C2. That entities have disposition-conferring properties best explains why they participate in causal processes.
C3. So, entities have disposition-conferring properties.
K1. Science routinely succeeds in categorizing entities in ways that allow for reliable generalizations (laws) and predictions using those categories (natural kinds).
K2. That entities have disposition-conferring properties best explains this success.
K3. So, entities have disposition-conferring properties.
- Stances Enter the Fray
These unifying arguments only have force if one subscribes to entity and structural realism (in §2.1) and causation, laws, and natural kinds.
Furthermore, one might be unimpressed by how empirically unconstrained (no “empirical answerability”) these explanations/unifications are.
This is a matter of one’s stance.
- Explanatory Power II: Giving Scientific Explanations
- Transcendental Argument for Dispositions: Big Picture
P1. Science explains many phenomena.
P2. That science explains many phenomena presupposes the existence of dispositional properties.
C. Therefore, dispositional properties exist.
- Dispositional Regress Argument
- If C is a categorical property and D is a dispositional property, then for every explanation of D in terms of C, C causes D under some circumstances but not in others.
- For all X and Y, if X causes Y under some conditions and not others, then X is disposed to cause Y.
- So, every explanation of a dispositional property presupposes another dispositional property.
- Dispositional Exercise Argument
- It sometimes appears that no disposition is being exercised when there is good reason to believe that it is. (see electron example from Cartwright, p. 116)

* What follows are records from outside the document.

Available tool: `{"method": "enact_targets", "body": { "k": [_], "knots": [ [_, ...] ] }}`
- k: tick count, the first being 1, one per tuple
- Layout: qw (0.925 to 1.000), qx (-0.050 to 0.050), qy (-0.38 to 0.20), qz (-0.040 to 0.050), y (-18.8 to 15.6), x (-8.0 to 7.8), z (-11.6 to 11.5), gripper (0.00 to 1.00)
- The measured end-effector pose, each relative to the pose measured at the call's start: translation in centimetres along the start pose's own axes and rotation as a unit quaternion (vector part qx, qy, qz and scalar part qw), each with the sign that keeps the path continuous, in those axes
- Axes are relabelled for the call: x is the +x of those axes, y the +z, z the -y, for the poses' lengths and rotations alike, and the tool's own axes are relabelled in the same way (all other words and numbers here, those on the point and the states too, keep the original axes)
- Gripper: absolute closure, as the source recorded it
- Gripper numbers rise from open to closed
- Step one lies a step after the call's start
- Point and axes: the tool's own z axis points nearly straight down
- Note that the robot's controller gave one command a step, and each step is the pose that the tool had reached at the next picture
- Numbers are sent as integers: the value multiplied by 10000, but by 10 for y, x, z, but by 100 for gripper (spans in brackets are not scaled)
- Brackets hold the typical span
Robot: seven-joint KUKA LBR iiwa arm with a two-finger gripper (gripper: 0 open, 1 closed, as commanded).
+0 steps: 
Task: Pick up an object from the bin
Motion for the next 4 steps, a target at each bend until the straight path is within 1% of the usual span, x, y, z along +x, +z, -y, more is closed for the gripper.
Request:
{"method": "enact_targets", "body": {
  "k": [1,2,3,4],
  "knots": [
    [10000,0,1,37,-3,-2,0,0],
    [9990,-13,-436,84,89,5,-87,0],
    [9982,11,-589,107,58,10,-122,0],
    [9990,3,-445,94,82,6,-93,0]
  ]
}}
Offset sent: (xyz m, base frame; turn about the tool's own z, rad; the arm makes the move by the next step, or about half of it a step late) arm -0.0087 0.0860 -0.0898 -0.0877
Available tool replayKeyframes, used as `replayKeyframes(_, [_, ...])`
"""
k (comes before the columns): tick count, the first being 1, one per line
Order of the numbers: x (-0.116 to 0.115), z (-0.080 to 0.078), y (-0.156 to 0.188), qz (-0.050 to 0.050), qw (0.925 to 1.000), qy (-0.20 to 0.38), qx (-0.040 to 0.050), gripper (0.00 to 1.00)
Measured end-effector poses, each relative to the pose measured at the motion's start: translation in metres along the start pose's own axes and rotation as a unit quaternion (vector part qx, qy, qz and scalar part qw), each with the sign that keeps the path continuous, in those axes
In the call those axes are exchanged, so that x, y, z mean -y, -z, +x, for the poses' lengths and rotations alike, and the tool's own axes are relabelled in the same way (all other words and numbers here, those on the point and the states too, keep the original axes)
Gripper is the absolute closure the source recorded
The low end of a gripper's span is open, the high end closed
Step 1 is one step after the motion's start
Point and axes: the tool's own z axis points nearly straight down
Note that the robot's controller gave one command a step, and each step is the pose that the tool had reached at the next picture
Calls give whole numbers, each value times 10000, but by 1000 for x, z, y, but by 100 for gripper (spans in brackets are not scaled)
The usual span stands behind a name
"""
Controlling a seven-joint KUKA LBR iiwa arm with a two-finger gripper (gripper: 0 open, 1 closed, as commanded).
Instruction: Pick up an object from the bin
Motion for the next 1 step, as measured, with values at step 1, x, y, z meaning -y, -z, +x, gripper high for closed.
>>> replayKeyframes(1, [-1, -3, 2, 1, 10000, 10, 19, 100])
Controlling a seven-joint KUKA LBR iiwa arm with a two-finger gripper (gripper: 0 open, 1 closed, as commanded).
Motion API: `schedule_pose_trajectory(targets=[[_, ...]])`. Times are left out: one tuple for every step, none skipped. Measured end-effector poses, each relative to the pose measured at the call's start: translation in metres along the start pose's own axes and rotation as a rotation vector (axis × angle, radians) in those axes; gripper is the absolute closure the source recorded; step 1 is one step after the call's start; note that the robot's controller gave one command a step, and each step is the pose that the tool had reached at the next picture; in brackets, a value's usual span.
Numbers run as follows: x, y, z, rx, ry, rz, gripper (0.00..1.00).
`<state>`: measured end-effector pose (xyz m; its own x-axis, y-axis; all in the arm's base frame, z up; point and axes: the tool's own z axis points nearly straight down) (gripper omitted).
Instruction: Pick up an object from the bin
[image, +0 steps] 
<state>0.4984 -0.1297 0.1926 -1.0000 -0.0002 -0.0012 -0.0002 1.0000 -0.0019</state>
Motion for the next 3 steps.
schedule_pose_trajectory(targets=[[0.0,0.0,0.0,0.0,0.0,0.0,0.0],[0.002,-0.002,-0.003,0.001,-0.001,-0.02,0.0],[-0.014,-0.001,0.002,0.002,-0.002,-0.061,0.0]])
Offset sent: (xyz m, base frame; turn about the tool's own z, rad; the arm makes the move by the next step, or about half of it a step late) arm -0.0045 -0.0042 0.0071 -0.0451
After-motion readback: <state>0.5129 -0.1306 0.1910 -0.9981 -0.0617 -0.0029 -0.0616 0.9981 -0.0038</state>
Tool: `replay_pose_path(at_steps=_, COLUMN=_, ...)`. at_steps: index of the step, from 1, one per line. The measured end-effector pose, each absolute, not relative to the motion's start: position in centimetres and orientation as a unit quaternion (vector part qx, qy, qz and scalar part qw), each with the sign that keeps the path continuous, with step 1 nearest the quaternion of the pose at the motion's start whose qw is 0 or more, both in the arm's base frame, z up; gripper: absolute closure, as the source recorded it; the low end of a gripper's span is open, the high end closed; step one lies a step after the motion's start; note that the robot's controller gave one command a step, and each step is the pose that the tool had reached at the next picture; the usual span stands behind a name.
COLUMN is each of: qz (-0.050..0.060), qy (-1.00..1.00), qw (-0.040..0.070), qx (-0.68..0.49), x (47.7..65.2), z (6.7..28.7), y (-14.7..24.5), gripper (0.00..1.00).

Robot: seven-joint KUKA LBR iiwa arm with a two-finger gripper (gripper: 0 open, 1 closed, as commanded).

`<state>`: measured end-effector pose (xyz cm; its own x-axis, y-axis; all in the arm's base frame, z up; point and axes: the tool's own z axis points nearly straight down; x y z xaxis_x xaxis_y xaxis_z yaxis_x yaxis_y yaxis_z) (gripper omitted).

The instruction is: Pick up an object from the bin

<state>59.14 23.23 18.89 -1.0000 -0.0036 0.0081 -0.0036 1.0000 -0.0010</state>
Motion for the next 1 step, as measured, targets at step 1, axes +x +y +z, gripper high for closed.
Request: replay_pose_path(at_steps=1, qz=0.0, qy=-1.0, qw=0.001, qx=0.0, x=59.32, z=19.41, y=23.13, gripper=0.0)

- The explanation of such phenomena presuppose counteracting dispositions.
- Argument from Abstraction
- Science abstracts away some parts of a system in order to explain how a system would behave if the remaining parts were the only operant causes.
- So, abstract explanations presuppose dispositions.
- Stances, Again
The dispositional antirealist will claim that these arguments only show the indispensability of dispositional language, not of dispositional properties.

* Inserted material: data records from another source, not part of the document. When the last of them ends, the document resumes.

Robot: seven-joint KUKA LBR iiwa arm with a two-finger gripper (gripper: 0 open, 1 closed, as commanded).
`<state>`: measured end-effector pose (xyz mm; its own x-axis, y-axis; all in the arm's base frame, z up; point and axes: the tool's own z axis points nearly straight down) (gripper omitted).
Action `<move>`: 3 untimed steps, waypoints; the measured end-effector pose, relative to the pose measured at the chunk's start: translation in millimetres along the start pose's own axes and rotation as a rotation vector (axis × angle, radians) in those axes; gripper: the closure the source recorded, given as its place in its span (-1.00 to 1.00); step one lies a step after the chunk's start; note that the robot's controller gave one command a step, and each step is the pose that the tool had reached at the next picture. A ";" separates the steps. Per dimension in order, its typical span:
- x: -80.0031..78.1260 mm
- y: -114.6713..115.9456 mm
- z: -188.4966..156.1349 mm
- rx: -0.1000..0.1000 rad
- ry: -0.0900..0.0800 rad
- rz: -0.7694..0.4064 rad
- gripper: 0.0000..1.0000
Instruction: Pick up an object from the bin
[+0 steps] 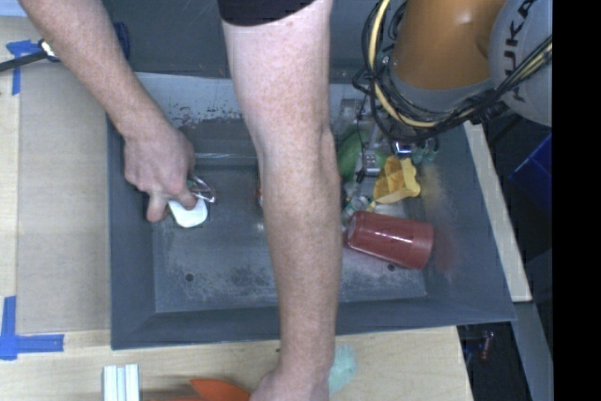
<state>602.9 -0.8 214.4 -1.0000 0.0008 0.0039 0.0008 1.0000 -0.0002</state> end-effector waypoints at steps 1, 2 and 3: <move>-1.1 0.0 -5.2 0.000 -0.008 0.000 -1.00; -17.0 39.2 85.1 -0.001 -0.013 -0.009 -1.00; -14.6 -36.1 140.9 0.001 -0.024 -0.074 -1.00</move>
Offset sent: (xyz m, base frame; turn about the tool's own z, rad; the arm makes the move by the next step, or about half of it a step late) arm 0.0236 0.0637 -0.1444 -0.0137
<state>617.0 -36.9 73.5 -0.9971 -0.0731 -0.0197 -0.0731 0.9973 -0.0015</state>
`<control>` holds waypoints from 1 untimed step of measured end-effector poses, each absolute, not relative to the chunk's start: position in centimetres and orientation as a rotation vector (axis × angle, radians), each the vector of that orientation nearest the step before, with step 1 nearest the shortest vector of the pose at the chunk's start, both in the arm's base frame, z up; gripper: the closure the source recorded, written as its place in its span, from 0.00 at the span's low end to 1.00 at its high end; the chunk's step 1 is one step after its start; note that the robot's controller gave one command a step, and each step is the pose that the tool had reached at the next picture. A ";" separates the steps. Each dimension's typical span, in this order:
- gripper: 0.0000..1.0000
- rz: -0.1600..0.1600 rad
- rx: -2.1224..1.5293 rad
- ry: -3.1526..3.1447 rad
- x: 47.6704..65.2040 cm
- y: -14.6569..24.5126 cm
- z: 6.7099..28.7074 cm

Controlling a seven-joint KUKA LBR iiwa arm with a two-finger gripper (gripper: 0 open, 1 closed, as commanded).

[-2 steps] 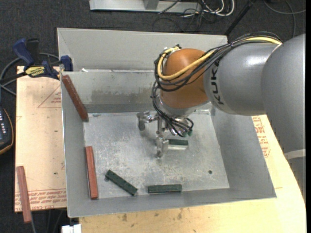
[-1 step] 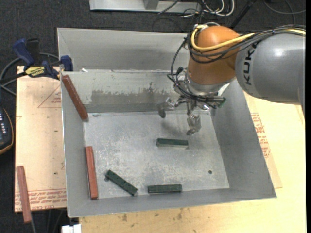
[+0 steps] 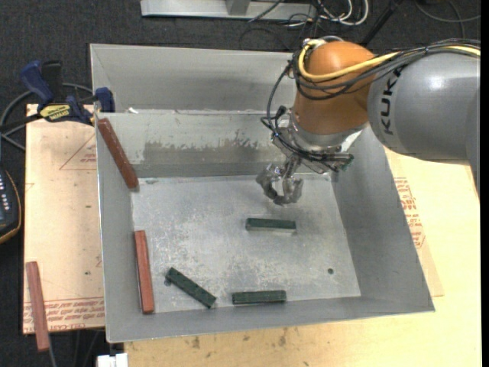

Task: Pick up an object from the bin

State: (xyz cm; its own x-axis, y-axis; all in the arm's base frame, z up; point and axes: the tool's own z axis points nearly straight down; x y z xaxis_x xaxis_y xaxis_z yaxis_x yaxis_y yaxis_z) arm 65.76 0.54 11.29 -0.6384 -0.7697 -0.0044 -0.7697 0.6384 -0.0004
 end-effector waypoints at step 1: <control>0.00 0.003 -1.334 2.840 65.8 0.5 11.3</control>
Offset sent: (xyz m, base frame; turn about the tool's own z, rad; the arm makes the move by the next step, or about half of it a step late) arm 0.0000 0.0000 0.0000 0.0000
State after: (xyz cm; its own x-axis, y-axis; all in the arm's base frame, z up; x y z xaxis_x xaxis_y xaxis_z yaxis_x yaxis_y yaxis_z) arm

Many of these arguments beg the question against the dispositional antirealist.
In many cases, disposition-talk can be swapped out for non-disposition-talk. For example, putative dispositions of an isolated system are not manifested in more complex systems. So, abstraction might merely be a useful tool for guiding research, but it need not be construed as describing dispositions.

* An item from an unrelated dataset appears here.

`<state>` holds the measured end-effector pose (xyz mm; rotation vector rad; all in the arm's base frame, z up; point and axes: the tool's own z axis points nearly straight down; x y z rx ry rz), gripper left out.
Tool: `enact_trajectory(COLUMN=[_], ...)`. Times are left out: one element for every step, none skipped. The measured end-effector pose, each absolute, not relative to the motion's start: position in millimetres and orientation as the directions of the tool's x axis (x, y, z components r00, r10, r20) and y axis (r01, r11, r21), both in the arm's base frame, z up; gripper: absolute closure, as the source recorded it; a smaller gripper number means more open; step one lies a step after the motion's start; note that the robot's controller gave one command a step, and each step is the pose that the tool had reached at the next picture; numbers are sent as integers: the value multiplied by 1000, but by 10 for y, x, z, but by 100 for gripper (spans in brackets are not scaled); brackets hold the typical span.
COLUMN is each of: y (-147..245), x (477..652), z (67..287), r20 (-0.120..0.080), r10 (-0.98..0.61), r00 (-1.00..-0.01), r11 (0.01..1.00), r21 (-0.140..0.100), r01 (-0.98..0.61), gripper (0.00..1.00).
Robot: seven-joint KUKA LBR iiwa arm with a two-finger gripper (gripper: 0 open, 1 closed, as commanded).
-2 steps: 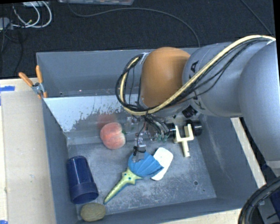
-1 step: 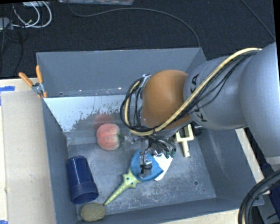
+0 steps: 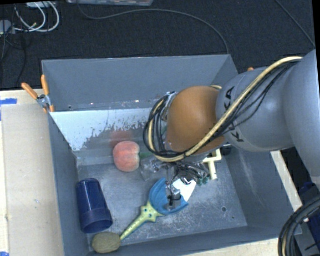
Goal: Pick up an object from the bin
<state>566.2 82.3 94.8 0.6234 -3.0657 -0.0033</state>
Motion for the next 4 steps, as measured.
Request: enact_trajectory(y=[1099, 926, 1148, 1147], x=[5644, 5561, 5409, 5409], z=[1038, 682, 705, 705], r20=[1, 15, 0, 0], r10=[-610, -563, -800, -799], r00=[-792, -826, -600, -601], r11=[792, 826, 600, 601], r21=[2, 10, 4, 4], r01=[-610, -563, -800, -799], gripper=[0, 0, 100, 100])
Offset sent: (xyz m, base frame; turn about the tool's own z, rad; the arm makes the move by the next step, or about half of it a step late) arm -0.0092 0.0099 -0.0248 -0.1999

However, are dispositions even necessary here? “Behaviors like [those of enzymes] are surely amenable to dispositional description, but they are also surely amenable, if one is that way inclined, to description simply in terms of entities with categorical properties.”
- Explanatory Power III: Consolidating Scientific Knowledge
- Science uses inconsistent models of the same phenomenon.
- That these phenomena have dispositional properties (i.e., that they behave differently under different circumstances) best explains why science can use inconsistent models effectively.
This, too, runs into the typical stance-y treatments. Among other things, empiricists don’t think that theories need to accurately describe unobservables, so they won’t be bothered by models that are inconsistent about unobservables. (It will kind of be like using a Philips and flathead screwdriver under different circumstances.)
- Property Identity
Chakravartty suggests that dispositional realism will only work with certain kinds of empiricism:
- Either dispositions determine a property’s quiddity, i.e., why that property is what it is, or quiddities are fundamentally unknowable.
- In science, quiddities are assumed to be knowable.
- So, if dispositional antirealism is true, then science regularly fails to produce knowledge of scientific properties.
Chakravartty suggests that dispositional antirealists who hold that scientists produce knowledge of scientific properties are guilty of self-sabotage. A more promising dispositional antirealist should deny that questions about quiddities should be answered.